Pictures aside, please retype the whole listing word for word.

**Stored data**
+===+

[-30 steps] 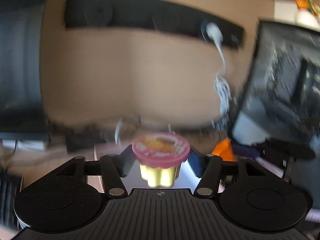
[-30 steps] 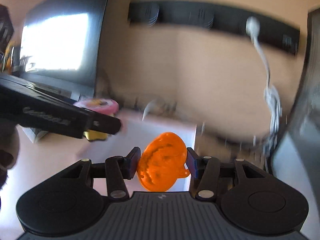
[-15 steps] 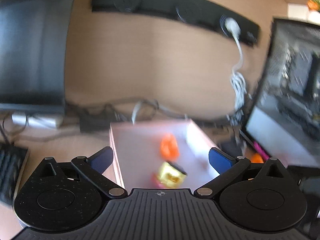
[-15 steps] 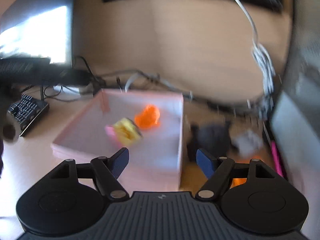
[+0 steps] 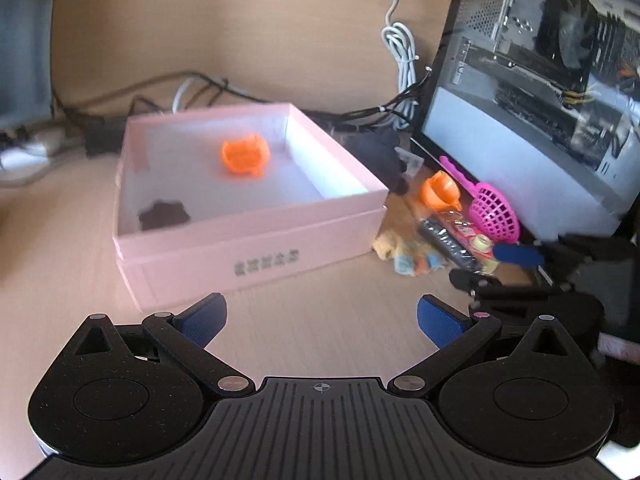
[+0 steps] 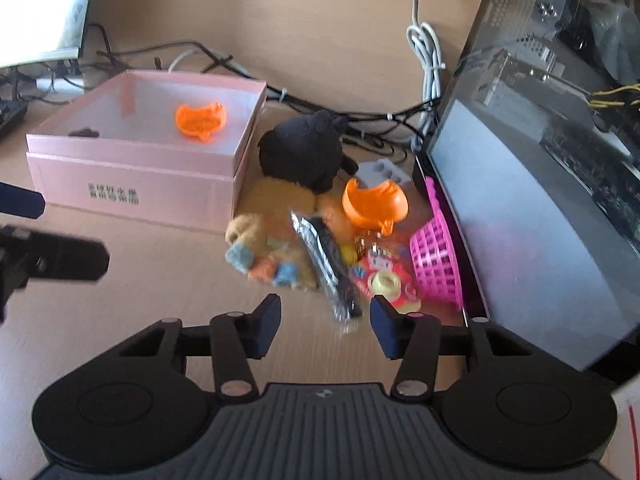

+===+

**Response area**
[-30 steps] 
[-30 steps] 
[-15 steps] 
[-15 steps] 
[+0 steps] 
[+0 steps] 

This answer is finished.